■ WHAT YOU SHOULD DO: Where "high" occurs in a line of the entries below, copy that line.

■ SUPPLIED RECORDS:

···

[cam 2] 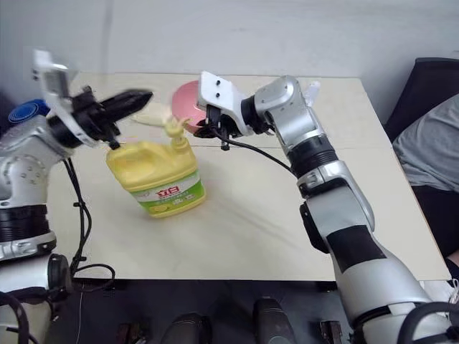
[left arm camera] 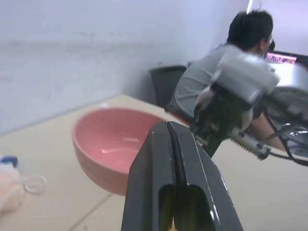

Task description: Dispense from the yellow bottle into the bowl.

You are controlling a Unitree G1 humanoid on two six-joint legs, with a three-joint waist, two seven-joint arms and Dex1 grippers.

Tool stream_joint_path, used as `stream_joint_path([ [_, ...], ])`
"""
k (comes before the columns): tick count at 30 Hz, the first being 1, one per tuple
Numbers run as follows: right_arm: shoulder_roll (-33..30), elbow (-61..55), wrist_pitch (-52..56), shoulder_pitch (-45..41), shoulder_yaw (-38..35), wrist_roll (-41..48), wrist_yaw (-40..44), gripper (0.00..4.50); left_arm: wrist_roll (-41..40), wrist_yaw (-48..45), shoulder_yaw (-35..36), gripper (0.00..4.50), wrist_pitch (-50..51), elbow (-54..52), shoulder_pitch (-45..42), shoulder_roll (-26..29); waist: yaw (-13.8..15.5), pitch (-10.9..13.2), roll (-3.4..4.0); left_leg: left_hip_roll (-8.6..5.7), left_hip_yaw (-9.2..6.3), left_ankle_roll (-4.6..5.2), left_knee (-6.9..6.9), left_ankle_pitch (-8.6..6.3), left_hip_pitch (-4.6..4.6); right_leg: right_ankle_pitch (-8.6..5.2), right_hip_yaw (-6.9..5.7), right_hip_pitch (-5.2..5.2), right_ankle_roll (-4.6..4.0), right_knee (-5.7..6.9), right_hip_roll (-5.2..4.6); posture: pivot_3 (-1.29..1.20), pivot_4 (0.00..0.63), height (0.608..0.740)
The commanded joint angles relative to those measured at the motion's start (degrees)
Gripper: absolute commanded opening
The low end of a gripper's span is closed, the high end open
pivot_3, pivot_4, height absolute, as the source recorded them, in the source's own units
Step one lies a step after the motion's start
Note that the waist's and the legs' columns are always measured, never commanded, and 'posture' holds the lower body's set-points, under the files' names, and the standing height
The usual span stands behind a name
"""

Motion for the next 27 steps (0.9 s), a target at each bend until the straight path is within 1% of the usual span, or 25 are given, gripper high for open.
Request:
stream_joint_path([
  [1,-4.04,-1.97,-1.11,1.17,-2.6,0.43,-0.53,0.0,-4.36,-6.85,2.36,0.02,2.3,-5.93,4.65,5.25,-0.7,0.0,0.0,-0.06,-0.01,0.01,-0.02,0.0,-0.06,0.0,-0.11,-0.12,0.0,0.1,-0.09,0.0,0.15,0.74],
  [4,-8.71,-5.11,0.26,5.46,-2.87,0.48,0.67,0.0,-7.66,-10.92,2.18,0.02,6.23,-13.25,12.24,9.43,-1.21,0.05,0.01,-0.15,-0.22,0.07,-0.08,-0.03,-0.03,0.0,-0.57,-0.12,0.0,0.37,-0.32,0.0,0.15,0.74],
  [6,-11.71,-7.46,0.93,9.18,-3.33,0.46,0.92,0.0,-9.8,-11.52,2.13,0.02,8.09,-18.56,17.04,10.44,-1.12,0.1,0.02,-0.15,-0.27,0.11,-0.13,-0.06,-0.06,0.0,-0.61,-0.1,0.0,0.31,-0.34,0.0,0.15,0.74],
  [8,-14.51,-9.92,1.14,13.71,-3.9,0.59,0.73,0.0,-11.21,-11.22,1.71,0.02,8.8,-24.23,22.23,10.19,-0.87,0.23,0.01,-0.16,-0.29,0.12,-0.08,-0.06,-0.08,0.0,-0.6,-0.06,0.0,0.23,-0.36,0.0,0.15,0.74],
  [11,-19.46,-16.96,-2.2,26.59,-5.25,1.72,0.86,0.0,-6.53,-10.59,-1.25,0.02,3.88,-31.12,33.84,7.6,-0.29,0.26,0.05,-0.13,-0.26,0.16,-0.06,-0.03,0.0,0.0,-0.56,0.21,0.0,-0.16,-0.35,0.0,0.15,0.74],
  [12,-20.25,-18.79,-3.13,29.24,-5.53,2.07,0.74,0.0,-5.48,-10.43,-1.88,0.02,2.76,-32.0,36.09,7.28,0.08,0.3,0.04,-0.13,-0.26,0.17,-0.07,-0.02,0.04,0.0,-0.55,0.3,0.0,-0.27,-0.35,0.0,0.15,0.74],
  [14,-21.0,-21.56,-5.01,33.62,-6.27,2.56,-0.18,0.0,-2.32,-9.65,-3.4,0.02,-0.59,-32.64,39.13,6.46,0.54,0.57,0.0,-0.15,-0.18,0.22,0.01,0.08,0.02,0.0,-0.52,0.32,0.0,-0.29,-0.33,0.0,0.15,0.74],
  [16,-21.52,-23.7,-7.41,39.98,-7.38,3.92,-0.48,0.0,4.52,-9.21,-6.43,0.02,-7.99,-31.79,42.76,5.19,0.7,0.6,0.01,-0.2,-0.04,0.17,0.03,0.25,0.17,0.02,-0.38,0.3,0.01,-0.29,-0.33,0.0,0.15,0.74],
  [17,-21.83,-24.23,-8.24,42.82,-7.79,4.37,-0.66,0.0,6.57,-8.4,-7.1,0.02,-10.87,-30.62,43.94,3.76,0.83,0.59,0.02,-0.21,-0.01,0.14,-0.02,0.34,0.23,0.05,-0.37,0.31,-0.03,-0.27,-0.32,0.0,0.15,0.74],
  [19,-21.85,-24.72,-8.83,45.9,-9.04,5.4,-1.81,0.0,7.97,-6.96,-7.2,0.02,-13.74,-28.51,44.91,1.46,1.33,0.58,0.04,-0.2,0.0,0.12,-0.06,0.36,0.37,0.06,-0.34,0.38,-0.05,-0.24,-0.26,0.0,0.15,0.74],
  [20,-21.81,-25.49,-7.28,47.42,-10.24,6.74,-2.11,0.3,9.12,-5.67,-7.05,0.0,-15.56,-27.17,45.04,0.06,1.56,0.59,0.03,-0.18,0.0,0.12,-0.07,0.36,0.39,0.06,-0.36,0.42,-0.05,-0.27,-0.25,0.0,0.15,0.74],
  [23,-22.34,-27.08,-9.42,50.68,-13.04,10.08,-1.14,1.21,11.66,-4.8,-7.82,0.59,-19.27,-23.91,45.97,-1.93,2.32,0.59,0.03,-0.18,0.05,0.14,-0.05,0.35,0.4,0.08,-0.33,0.43,-0.04,-0.27,-0.27,0.0,0.15,0.74],
  [27,-22.18,-32.53,-14.57,56.35,-18.48,16.78,0.32,2.64,17.58,-3.97,-7.49,1.81,-28.56,-18.53,47.72,-2.54,2.77,0.58,0.03,-0.18,0.05,0.17,-0.08,0.33,0.38,0.08,-0.37,0.43,-0.03,-0.35,-0.29,0.0,0.15,0.74],
])
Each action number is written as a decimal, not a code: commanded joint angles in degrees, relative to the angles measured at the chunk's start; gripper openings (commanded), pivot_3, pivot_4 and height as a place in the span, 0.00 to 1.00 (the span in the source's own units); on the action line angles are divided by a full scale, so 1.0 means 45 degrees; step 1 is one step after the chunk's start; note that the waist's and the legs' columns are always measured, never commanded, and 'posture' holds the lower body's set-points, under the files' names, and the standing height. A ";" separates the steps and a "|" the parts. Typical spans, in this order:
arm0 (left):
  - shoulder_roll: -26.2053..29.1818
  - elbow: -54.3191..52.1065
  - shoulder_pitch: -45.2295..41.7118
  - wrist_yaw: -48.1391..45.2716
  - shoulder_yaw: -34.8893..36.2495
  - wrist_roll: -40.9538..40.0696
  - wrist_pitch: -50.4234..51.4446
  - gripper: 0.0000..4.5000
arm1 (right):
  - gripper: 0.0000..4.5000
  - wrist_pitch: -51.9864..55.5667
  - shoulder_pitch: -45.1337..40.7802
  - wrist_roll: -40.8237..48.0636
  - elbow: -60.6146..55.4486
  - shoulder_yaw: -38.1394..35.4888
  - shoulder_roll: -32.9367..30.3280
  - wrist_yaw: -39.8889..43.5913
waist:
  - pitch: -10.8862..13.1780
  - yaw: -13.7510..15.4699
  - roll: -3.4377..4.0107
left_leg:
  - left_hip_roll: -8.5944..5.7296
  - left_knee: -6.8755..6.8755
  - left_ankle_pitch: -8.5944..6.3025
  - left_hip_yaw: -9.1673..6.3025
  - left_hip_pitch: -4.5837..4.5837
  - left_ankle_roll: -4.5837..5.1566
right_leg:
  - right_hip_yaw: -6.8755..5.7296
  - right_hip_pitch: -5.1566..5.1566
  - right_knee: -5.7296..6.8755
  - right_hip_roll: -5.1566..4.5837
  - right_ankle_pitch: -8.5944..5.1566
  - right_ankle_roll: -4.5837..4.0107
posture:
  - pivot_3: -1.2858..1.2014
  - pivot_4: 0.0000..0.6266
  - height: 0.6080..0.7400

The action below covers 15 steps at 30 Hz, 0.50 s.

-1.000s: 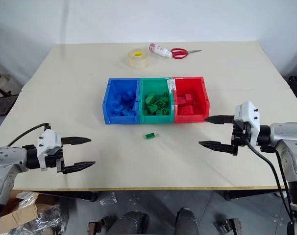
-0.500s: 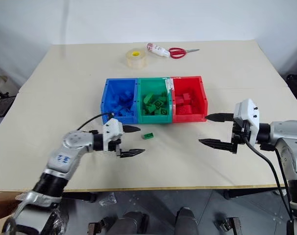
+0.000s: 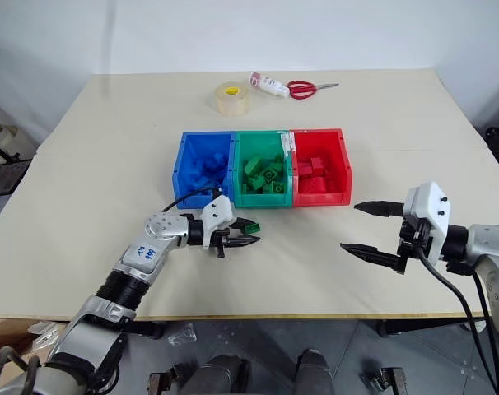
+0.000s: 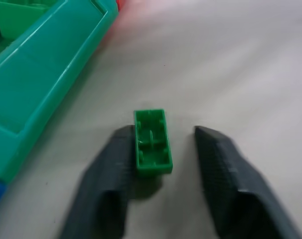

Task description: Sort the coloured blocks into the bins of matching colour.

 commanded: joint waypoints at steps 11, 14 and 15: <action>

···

■ TASK ANSWER:
The low end of a gripper's span is closed, the high end open
Motion for the next 27 steps (0.9 s), a target at each bend until the straight path is within 1% of the usual span, or 25 are given, gripper high for open.

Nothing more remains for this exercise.